AIM OF THE TASK —
Go through the listing below and repeat it exactly, omitting each picture.

○ ○ ○ ○ ○

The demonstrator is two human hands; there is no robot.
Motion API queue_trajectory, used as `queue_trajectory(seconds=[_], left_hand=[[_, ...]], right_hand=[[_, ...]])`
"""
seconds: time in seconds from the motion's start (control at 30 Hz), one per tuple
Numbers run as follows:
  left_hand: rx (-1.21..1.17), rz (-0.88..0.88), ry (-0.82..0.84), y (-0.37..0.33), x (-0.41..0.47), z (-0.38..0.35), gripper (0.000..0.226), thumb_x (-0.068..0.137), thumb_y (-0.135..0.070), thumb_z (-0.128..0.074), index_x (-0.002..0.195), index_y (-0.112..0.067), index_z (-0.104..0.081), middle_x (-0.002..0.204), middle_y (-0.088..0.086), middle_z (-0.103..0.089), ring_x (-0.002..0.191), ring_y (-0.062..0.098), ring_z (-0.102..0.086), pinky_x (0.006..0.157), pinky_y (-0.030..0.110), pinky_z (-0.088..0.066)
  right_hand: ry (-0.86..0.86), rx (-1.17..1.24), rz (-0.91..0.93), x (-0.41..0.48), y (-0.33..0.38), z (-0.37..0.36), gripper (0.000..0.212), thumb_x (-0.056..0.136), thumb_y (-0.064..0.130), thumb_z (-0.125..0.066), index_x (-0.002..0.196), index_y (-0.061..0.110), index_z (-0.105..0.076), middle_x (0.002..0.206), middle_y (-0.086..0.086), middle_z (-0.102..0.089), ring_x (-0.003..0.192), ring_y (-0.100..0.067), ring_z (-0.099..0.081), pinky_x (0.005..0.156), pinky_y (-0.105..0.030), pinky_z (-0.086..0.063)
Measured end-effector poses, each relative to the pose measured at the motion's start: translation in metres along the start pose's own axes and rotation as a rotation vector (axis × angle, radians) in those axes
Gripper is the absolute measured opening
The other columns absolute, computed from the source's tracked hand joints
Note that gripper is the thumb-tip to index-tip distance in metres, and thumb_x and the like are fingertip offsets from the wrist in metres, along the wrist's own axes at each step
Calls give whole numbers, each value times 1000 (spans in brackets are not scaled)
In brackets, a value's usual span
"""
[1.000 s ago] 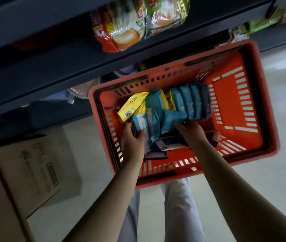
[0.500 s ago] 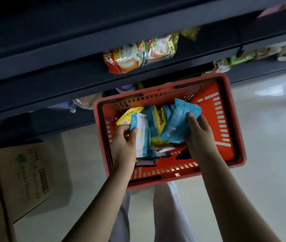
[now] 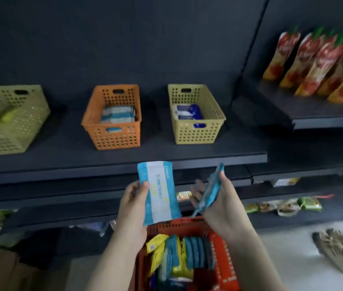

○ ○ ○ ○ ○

THE ANSWER —
The demonstrator is two human hands; there is no robot.
Motion API queue_trajectory, used as `queue_trajectory(seconds=[_], left_hand=[[_, ...]], right_hand=[[_, ...]])`
"""
seconds: time in seconds from the motion's start (control at 30 Hz), one per tuple
Numbers run as follows:
  left_hand: rx (-1.21..1.17), rz (-0.88..0.88), ry (-0.82..0.84), y (-0.37..0.33), x (-0.41..0.47), z (-0.38..0.35), gripper (0.000..0.226), thumb_x (-0.068..0.137), thumb_y (-0.135..0.070), thumb_z (-0.128..0.074), index_x (-0.002..0.195), index_y (-0.112..0.067), index_z (-0.104..0.081), middle_x (-0.002..0.204), middle_y (-0.088..0.086), middle_z (-0.103..0.089), ring_x (-0.002..0.191), ring_y (-0.062..0.098), ring_z (-0.102..0.086), pinky_x (0.006..0.157), pinky_y (-0.030..0.110), pinky_z (-0.088..0.066)
  right_hand: ry (-0.86..0.86), rx (-1.17..1.24), rz (-0.91..0.93), x (-0.41..0.48), y (-0.33..0.38), z (-0.37..0.36), gripper (0.000..0.212), thumb_x (-0.056..0.136), thumb_y (-0.064..0.130), thumb_z (-0.125..0.066), index_x (-0.002..0.196), index_y (-0.061..0.110), index_z (-0.105..0.076), middle_x (0.002..0.206), middle_y (-0.086..0.086), middle_z (-0.102..0.089), ring_x (-0.003..0.192), ring_y (-0.100..0.067), ring_z (-0.099..0.081), pinky_x (0.005..0.156), pinky_y (-0.105..0.030), pinky_z (-0.086..0.063)
Measured end-effector poses, each relative to the pose measured at the motion's start: translation in metres along the start pose's own axes and rotation as a rotation vector (axis × angle, radians) in those axes
Gripper is the absolute measured opening
The other columns absolute, computed from the source's tracked hand joints
Note that gripper is the thumb-tip to index-tip distance in metres, and thumb_x and the like are fingertip offsets from the wrist in metres, along the wrist's own axes at each step
Calls give whole numbers, each value times 1000 (spans in brackets are not scaled)
In brackets, a value's usual span
"""
[1.000 s ago] 
[0.500 s ago] 
[now] 

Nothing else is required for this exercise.